Conflict resolution

This topic tells you how to resolve conflicts that Application Accelerator transforms in Tanzu Application Platform (commonly known as TAP) might produce.

For example, if you’re using Merge (or Combo’s merge syntax) or RewritePath, a transform can produce several files at the same path. The engine then must take an action: Should it keep the last file? Report an error? Concatenate the files together?

Syntax reference

Conflicts can arise for a number of reasons. You can avoid or resolve them by configuring transforms with a conflict resolution. For example:

  • Combo uses UseLast by default, but you can configure it to do otherwise.
  • You can explicitly end a transform Chain with a UniquePath, which by default uses Fail. This is customizable.

Combo

type: Combo      # often omitted
merge:
  - <transform>
  - <transform>
  - <transform>
chain:
  - <transform>
  - ...
onConflict: <conflict resolution>  # defaults to 'UseLast'

Diagram showing a combo transform with UseLast conflict resolution.

Chain

type: Chain      # or implicitly using Combo
transformations:
  - <transform>
  - <transform>
  - type: UniquePath
    strategy: <conflict resolution>  # defaults to 'Fail'

Diagram showing a chain transform with Fail conflict resolution.

Available strategies

The following values and behaviors are available:

  • Fail: Stop processing on the first file that exhibits path conflicts.
  • UseFirst: For each conflicting file, the file produced first (typically by a transform appearing earlier in the YAML definition) is retained.
  • UseLast: For each conflicting file, the file produced last (typically by a transform appearing later in the YAML definition) is retained.
  • Append: The conflicting versions of files are concatenated (as if using cat file1 file2 ...), with files produced first appearing first.
  • FavorOwn: Only makes sense in the context of composition.

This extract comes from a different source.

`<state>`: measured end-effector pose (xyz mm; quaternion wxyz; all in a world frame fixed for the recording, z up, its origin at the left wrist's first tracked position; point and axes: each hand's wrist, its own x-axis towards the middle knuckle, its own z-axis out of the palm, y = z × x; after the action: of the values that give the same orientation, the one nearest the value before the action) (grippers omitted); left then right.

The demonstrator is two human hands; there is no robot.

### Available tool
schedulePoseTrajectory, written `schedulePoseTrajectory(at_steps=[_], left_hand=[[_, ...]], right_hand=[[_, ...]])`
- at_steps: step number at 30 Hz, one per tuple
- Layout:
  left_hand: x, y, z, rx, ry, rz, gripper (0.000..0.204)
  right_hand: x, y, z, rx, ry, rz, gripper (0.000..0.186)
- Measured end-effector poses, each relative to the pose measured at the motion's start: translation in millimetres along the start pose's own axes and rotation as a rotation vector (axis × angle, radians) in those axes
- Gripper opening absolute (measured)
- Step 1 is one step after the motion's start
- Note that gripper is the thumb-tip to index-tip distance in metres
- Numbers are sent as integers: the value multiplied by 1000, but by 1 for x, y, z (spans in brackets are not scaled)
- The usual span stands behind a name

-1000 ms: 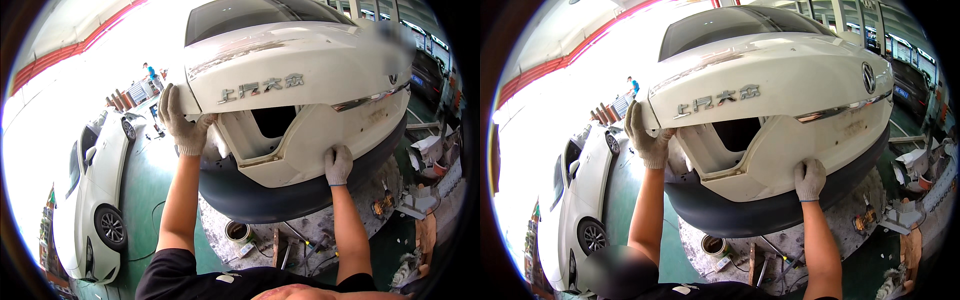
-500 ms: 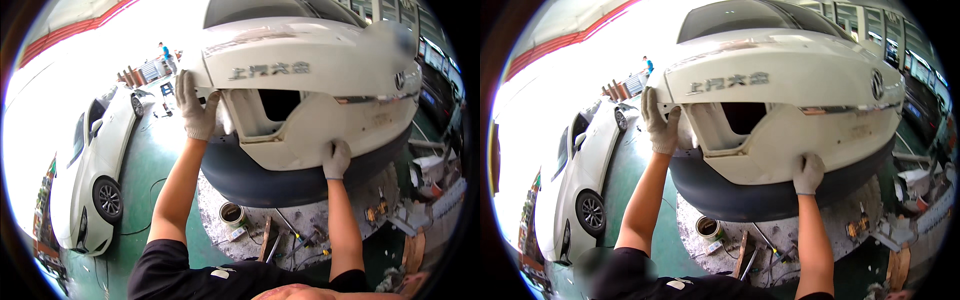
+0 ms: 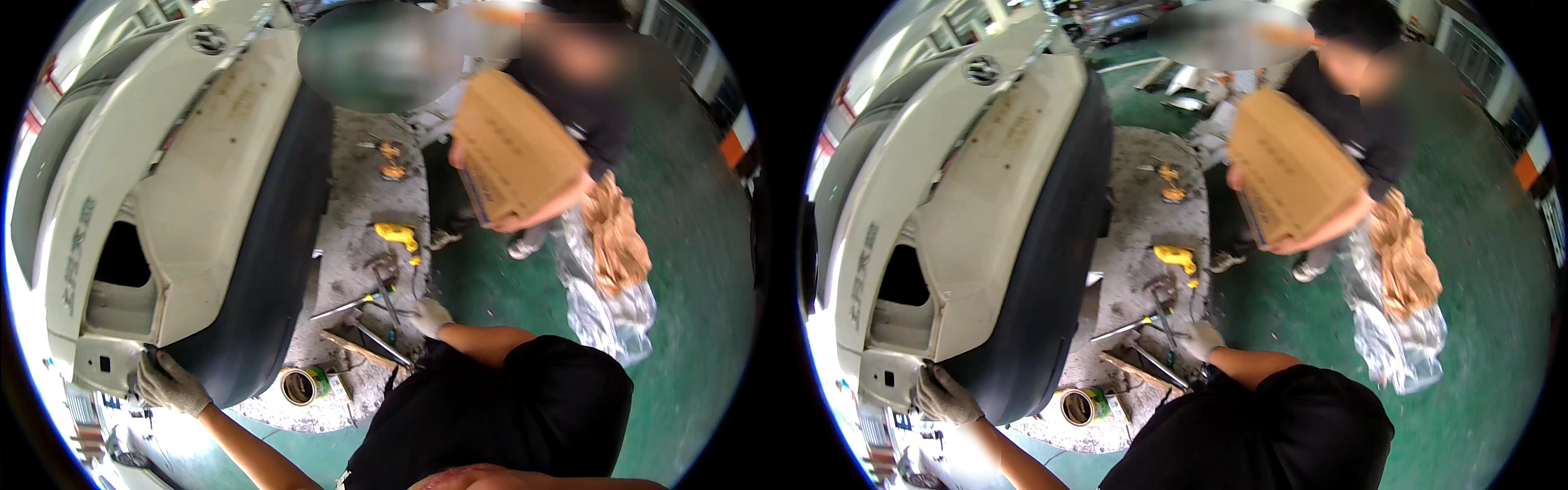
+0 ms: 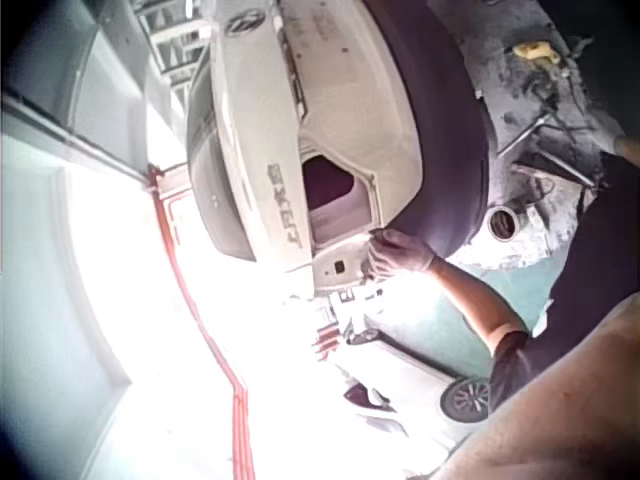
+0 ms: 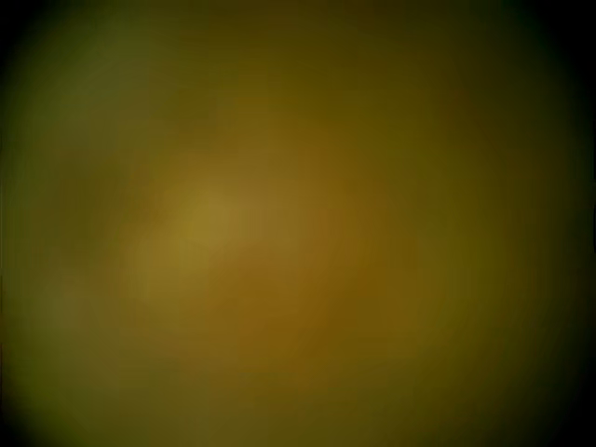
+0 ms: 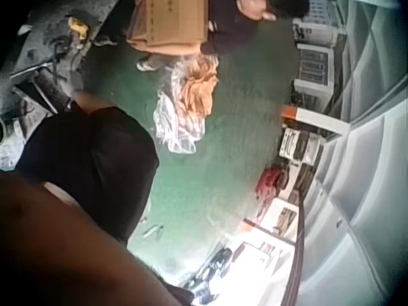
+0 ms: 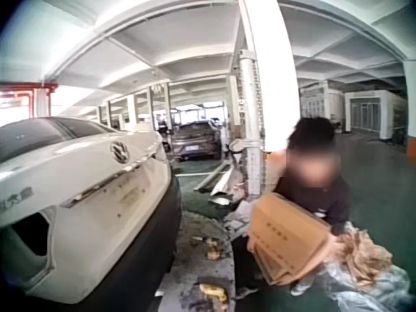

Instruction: The person aligns and secures a white car trunk lid onto a bumper assembly using a hammer and a wooden block. They then unpack and fit a red taillight into the trunk lid, followed by attaching a black rubber seal along the edge.

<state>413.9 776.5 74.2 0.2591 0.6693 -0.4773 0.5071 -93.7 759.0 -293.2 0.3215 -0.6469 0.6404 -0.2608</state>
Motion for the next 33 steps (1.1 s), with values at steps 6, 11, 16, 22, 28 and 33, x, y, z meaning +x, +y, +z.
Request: schedulePoseTrajectory(at_steps=[6,11,16,22,28,33], left_hand=[[-6,-6,6,36,1,-56,43],[0,-9,3,-22,16,-28,45],[-14,-32,4,-46,-127,-120,47],[-3,-16,0,57,-201,-101,57],[-5,9,-5,48,-160,-133,63],[-58,92,-40,-198,63,-208,49]], right_hand=[[-185,199,-95,-353,-452,993,47],[-260,247,-125,-35,-76,1215,45],[-265,318,-81,471,158,1143,43],[-69,85,-130,35,390,463,87],[142,-52,-226,-531,584,-105,101],[209,-69,-233,-720,85,25,83]])
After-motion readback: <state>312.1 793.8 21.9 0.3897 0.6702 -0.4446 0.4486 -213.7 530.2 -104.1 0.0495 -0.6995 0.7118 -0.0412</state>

Selects the version of the file that comes from the current executing fragment if possible, falls back to the caller version otherwise.
  • FavorForeign: Only makes sense in the context of composition. Selects the version of the file that was provided by the caller if present, falls back to the file originating from this fragment’s fileset otherwise.
  • NWayDiff: Try to merge the conflicting resources by applying patches computed against a common ancestor. The resulting resource has the attributes of the first conflicting resource.